Devant l’œil déconfit de la serveuse, je suis intervenu.

— La vodka ne sera pas aussi bonne que celle de votre fournisseur exclusif, Monsieur le Comte. Vous vous sentiriez trahi par cet outrage. Apportez-nous donc du vin pour accompagner le repas.

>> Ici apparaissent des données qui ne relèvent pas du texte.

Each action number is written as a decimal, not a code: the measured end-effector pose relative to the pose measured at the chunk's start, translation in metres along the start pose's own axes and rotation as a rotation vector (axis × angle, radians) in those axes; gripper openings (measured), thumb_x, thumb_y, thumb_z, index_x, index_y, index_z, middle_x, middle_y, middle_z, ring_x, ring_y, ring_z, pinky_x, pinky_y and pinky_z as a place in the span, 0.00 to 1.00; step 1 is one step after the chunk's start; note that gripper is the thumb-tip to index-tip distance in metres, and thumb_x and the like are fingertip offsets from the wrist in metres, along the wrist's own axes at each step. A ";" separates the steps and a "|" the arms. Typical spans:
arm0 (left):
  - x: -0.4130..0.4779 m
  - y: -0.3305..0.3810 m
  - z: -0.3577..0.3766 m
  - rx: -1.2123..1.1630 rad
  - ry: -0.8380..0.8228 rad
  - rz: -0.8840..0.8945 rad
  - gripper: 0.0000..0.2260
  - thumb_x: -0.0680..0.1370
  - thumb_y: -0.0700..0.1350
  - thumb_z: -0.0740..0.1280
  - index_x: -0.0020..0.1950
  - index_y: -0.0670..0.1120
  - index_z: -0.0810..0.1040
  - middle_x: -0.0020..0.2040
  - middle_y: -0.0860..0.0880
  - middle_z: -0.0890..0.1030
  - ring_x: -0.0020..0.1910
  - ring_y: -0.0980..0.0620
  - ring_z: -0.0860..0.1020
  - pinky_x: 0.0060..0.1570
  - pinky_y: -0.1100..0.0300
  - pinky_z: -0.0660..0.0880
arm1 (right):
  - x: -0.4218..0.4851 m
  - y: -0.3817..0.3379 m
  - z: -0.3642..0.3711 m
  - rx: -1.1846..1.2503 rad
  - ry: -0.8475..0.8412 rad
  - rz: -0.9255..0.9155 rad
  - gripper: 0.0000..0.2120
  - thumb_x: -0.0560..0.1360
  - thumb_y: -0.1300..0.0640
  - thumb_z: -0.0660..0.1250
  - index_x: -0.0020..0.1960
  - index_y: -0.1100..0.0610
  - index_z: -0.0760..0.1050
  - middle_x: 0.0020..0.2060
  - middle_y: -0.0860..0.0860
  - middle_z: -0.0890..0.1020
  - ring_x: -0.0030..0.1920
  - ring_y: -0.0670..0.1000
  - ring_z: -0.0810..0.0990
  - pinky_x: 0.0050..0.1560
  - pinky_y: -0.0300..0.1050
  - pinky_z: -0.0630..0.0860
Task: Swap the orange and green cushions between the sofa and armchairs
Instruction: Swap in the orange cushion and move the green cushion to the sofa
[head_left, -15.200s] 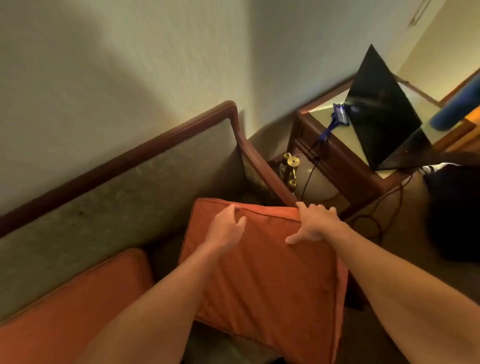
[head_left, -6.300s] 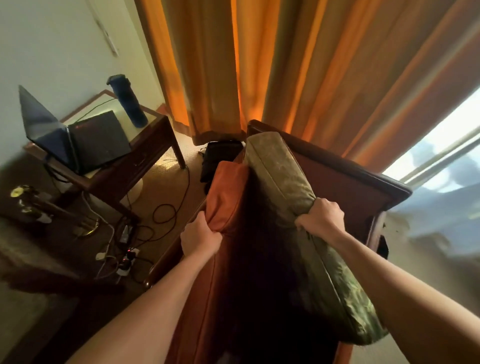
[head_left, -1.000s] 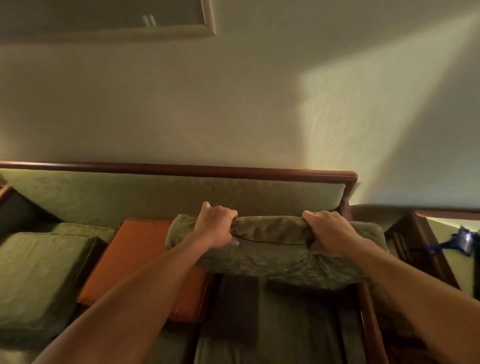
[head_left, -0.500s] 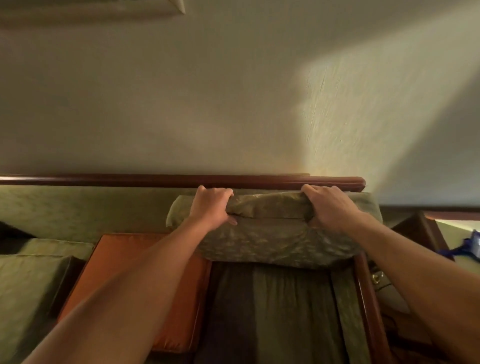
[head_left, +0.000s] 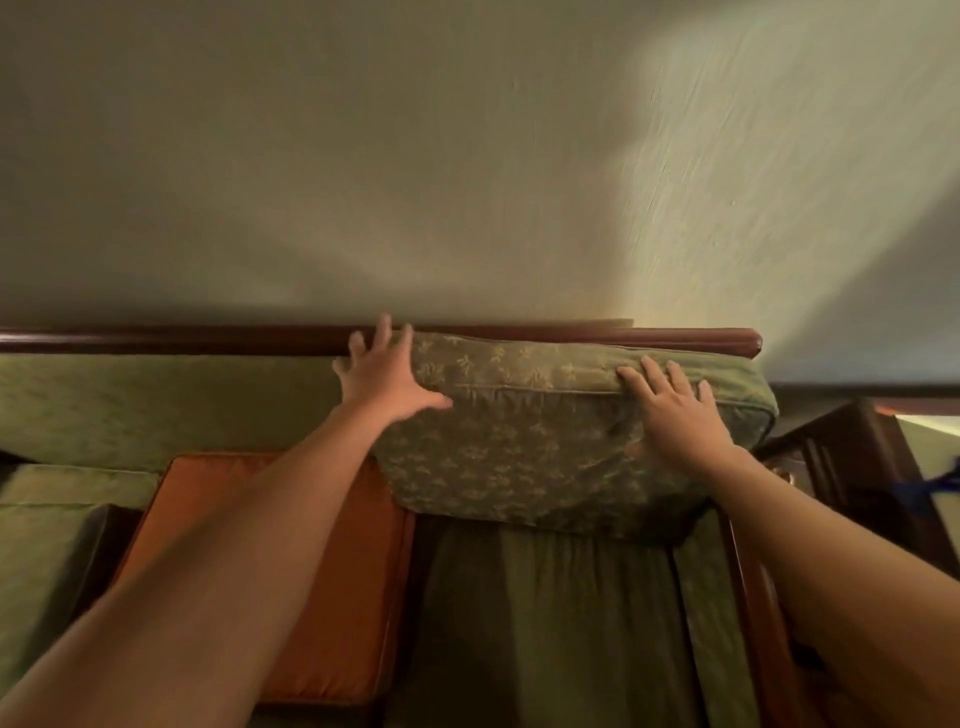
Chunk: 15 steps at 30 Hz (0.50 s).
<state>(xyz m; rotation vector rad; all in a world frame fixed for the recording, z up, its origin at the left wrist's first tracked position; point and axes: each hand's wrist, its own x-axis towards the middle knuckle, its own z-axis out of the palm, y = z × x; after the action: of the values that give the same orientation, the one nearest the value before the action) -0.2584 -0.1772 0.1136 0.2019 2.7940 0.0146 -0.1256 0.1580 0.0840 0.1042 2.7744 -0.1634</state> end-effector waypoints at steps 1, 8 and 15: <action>0.003 -0.008 0.000 -0.073 -0.067 -0.043 0.59 0.61 0.73 0.73 0.81 0.51 0.47 0.82 0.48 0.48 0.78 0.39 0.54 0.69 0.39 0.62 | 0.000 -0.001 0.001 0.001 0.008 0.004 0.46 0.76 0.47 0.70 0.81 0.48 0.42 0.81 0.55 0.47 0.80 0.63 0.44 0.75 0.71 0.50; -0.010 -0.021 0.034 -0.306 0.070 0.009 0.59 0.63 0.71 0.74 0.81 0.51 0.44 0.82 0.52 0.49 0.77 0.48 0.60 0.66 0.48 0.69 | 0.018 -0.045 0.007 -0.032 0.024 -0.012 0.45 0.79 0.48 0.65 0.80 0.49 0.34 0.81 0.56 0.43 0.79 0.67 0.41 0.73 0.76 0.46; -0.034 -0.047 0.091 -0.609 0.133 -0.125 0.55 0.64 0.68 0.75 0.80 0.49 0.50 0.73 0.47 0.71 0.68 0.45 0.73 0.63 0.47 0.74 | 0.061 -0.153 0.004 -0.058 0.133 -0.297 0.50 0.74 0.36 0.66 0.80 0.47 0.34 0.81 0.57 0.43 0.79 0.67 0.42 0.74 0.74 0.46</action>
<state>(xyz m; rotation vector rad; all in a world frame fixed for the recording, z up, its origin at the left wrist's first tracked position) -0.2029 -0.2302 0.0379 -0.1292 2.7719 0.8588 -0.1953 0.0091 0.0741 -0.3248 2.9101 -0.1562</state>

Erreur funeste. Abasourdie par cette rencontre, la serveuse a filé sans demander son reste, et j’ai bêtement pensé que, dans la région, le vin serait blanc.

Quand elle a posé devant nous une carafe de vin rouge, j’ai vu le Comte blêmir. Puis se mettre à brailler de toute l’étonnante capacité de ses poumons pour son âge.

— Rrrrrouge !!! Outrrrrage trrrrragique !!! Prrrrécision de ma rrrrréservation, jamais boirrre rrrrrrouge, manger rrrrouge, habiller rrrrrouge ! Rrrrrrouge couleurrrr maudite verrrrmine bolchévique !!! Couleurrrr trrrraîtres communistes qui ont assassiné Rrrromanov !

Le retour au calme a été difficile. Je suis allé chercher un thermos de thé vodka pour l’apaiser et en ai profité pour m’excuser auprès de Madame Lalochère et de la pauvre serveuse.

Le repas s’est poursuivi beaucoup moins audiblement pour la salle, mais j’ai malgré tout subi toute une heure de récriminations et exposés historiques sur la grande Russie impériale détruite par ces répugnants communistes. J’aurais bien pris un Bloody Mary, pour tenir le coup.

Le coucher a été long et difficile.

Le réveil encore plus. Quelqu’un, que je n’ai pas identifié, a frappé à la porte de notre chambre au milieu de la nuit pour me dire que le Comte courait quasi nu à l’arrière de l’auberge. Effectivement, en ouvrant les volets, j’ai aperçu son vieux cul flétri sous sa robe de chambre en soie.

Le temps que je descende il braillait, toutes affaires intimes exposées à un coup de lune :

— Rrrumeurrrrr vrrraie !!! Rrrrrrenards ici !!! Fourrrures magnifiques et civets délicieux !!! Attrrrapons rrrenarrrds Alexeï !!!

Deux litres de thé dopé, 50 pages de Machenka et 100 de San Antonio plus tard, il dormait à nouveau. Et on était même pas encore vraiment dimanche matin.